Menurut Brembo, semua sirkuit di MotoGP paling tidak memiliki 1 titik pengereman dengan g-force 1,5G. Namun beberapa sirkuit seperti Red Bull Ring Austria, Twin Ring Motegi, dan Buriram Thailand memiliki lebih dari 1 titik pengereman dengan g-force 1,5G.
Di momen g-force 1,5G ini sangatlah krusial bagi Brembo karena bisa menganggu kinerja rem, sehingga Brembo mewajibkan tim tim MotoGP memasangkan diameter cakram rem lebih lebar di ketiga sirkuit itu.
Biasanya cakram rem yang digunakan adalah 320 milimeter, tapi di ketiga sirkuit ini wajib menggunakan cakram rem dengan diameter 340 milimeter atau bahkan 355 milimeter. Penggunaan cakram yang lebih lebar ini bertujuan agar cakram tidak overheat dan memuai selama pengereman keras di sirkuit tersebut.
Meski begitu, puncak beban g-force yang diterima para pembalap MotoGP bukanlah di ketiga sirkuit tadi, melainkan di sirkuit Portimao tepatnya di zona pengereman tikungan pertama, yang beban g-forcenya bisa mencapai 1,8G.

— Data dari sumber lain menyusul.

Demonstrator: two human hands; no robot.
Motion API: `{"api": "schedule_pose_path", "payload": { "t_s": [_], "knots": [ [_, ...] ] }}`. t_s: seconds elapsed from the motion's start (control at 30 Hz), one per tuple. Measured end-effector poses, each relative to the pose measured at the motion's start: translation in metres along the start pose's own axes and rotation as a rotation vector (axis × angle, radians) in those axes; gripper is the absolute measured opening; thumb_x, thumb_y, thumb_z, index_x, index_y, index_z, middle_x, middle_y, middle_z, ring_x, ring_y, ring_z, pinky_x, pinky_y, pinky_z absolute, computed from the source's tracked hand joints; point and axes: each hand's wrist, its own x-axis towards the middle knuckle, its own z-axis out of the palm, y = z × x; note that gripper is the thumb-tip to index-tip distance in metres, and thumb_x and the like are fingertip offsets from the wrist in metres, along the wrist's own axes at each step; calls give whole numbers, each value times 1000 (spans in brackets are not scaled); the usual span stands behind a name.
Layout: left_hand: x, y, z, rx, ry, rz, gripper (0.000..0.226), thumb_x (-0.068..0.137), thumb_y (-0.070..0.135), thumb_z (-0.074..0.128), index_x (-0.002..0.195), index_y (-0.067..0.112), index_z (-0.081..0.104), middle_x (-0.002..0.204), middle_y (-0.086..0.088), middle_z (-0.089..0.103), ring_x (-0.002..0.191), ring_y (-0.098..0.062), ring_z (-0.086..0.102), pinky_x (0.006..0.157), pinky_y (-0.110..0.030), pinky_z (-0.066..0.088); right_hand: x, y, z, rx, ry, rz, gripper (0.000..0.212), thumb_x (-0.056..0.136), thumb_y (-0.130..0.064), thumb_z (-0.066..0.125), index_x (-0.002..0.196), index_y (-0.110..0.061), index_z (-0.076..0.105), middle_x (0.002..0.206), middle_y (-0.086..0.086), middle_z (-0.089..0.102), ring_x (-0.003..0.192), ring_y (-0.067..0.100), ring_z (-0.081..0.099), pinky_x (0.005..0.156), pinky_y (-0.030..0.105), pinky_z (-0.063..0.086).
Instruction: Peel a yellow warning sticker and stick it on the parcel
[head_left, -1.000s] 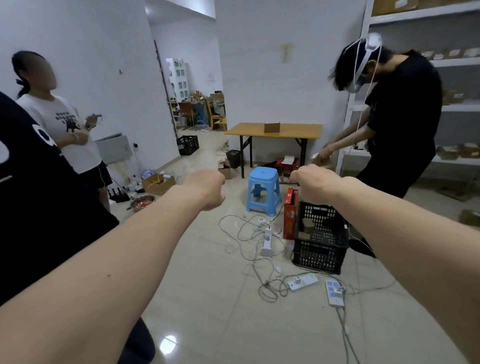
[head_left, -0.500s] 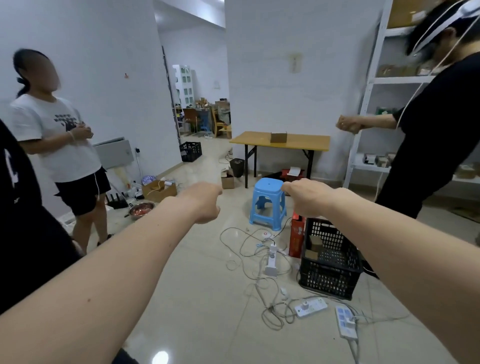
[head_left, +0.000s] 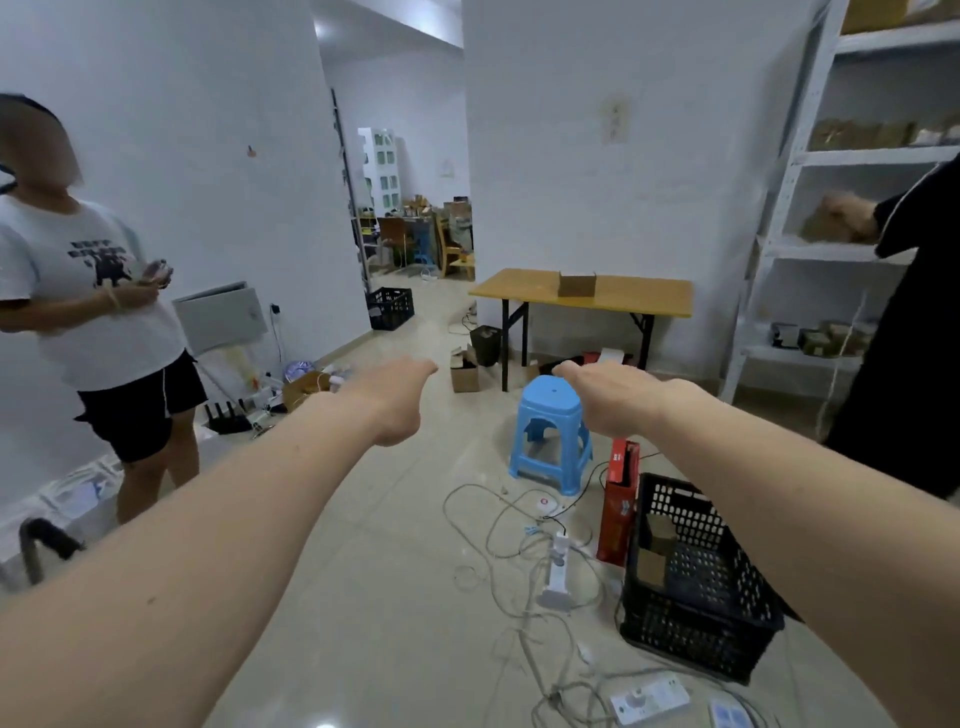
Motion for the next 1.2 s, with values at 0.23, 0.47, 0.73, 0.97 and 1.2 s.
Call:
{"api": "schedule_pose_path", "payload": {
  "t_s": [0.23,0.47,0.73,0.97,1.2],
  "knots": [
    [93,-30,19,23,-55,11,67,80,-6,38,140,23,35,143,-8,42,130,-27,40,102,-41,42,94,21,18,29,-47,-5,32,89,-8,49,120,-16,44,99,6,63,89,24,60,77,42,54],
    [200,-97,44,-20,-104,-5,59,85,2,43,138,25,38,141,-6,45,128,-26,43,103,-37,37,206,25,31,35,-94,102,43,89,-7,42,130,-21,44,115,5,61,102,26,59,88,44,51],
    [344,-198,42,6,-108,-17,55,86,10,45,137,26,39,141,-5,46,123,-25,48,94,-34,44,360,-7,5,69,-135,184,47,86,2,38,130,-11,49,124,13,58,108,30,58,89,39,51],
    [448,-238,57,6,-117,31,54,87,16,47,139,25,37,141,-6,45,122,-27,48,97,-37,46,460,-8,27,137,-182,223,52,88,0,36,137,-16,40,134,13,52,118,31,52,97,42,47],
    [552,-271,76,14,-130,79,50,88,19,51,137,24,41,139,-6,47,123,-26,47,98,-36,44,565,17,45,129,-193,263,47,88,0,38,132,-13,46,127,13,56,112,31,55,95,43,49]
  ]
}}
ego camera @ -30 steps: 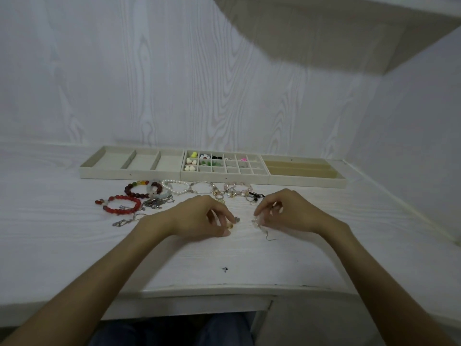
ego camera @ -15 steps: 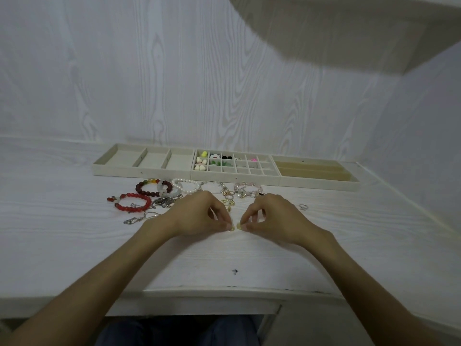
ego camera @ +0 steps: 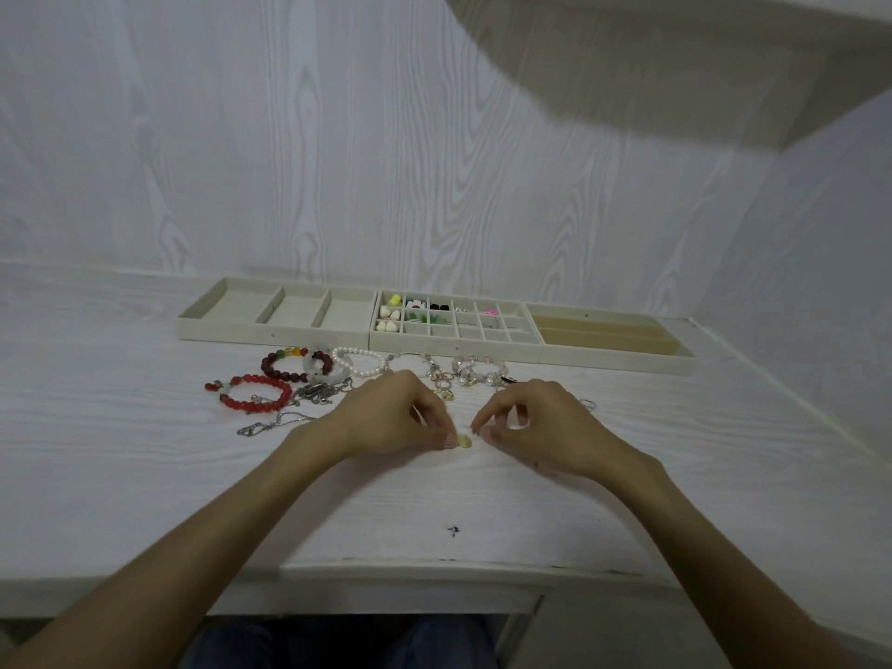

Kenapa hal ini bisa terjadi?
Karena sebelum tikungan pertama, pembalap bisa melaju di lintasan lurus dengan kecepatan lebih dari 330 km/jam, kemudian langsung disambut zona pengereman di area tikungan 1 yang kontur tanahnya menurun sehingga beban g-force nya juga akan meningkat.
Selain sektor pengereman, beban g-force yang tinggi juga dialami selama pembalap melibas tikungan, meskipun dalam hal ini beban g-force pada motor tidak setinggi seperti mobil. Ini karena di balap mobil, pembalap dan mobilnya berada pada titik beban yang sama dan bergerak dalam satu kesatuan, sementara di balap motor beban g-force nya terbagi karena pembalap dan motornya bergerak berbeda.
Penjelasannya begini.
Saat pembalap merebahkan motornya untuk melibas tikungan, bebannya akan terbagi karena gaya sentrifugal dan gaya sentripetal. Dengan kata lain, saat pembalap melibas tikungan ada tenaga yang cenderung akan melempar motor ke luar lintasan, namun ini dilawan oleh tenaga pembalap yang memaksa motor untuk tetap berada pada jalur racing linenya. 2 momen yang berhubungan ini akhirnya memisah efek g-force saat motor menikung sehingga saat menikung efek g-force motor tidak setinggi balap Formula 1 misalnya.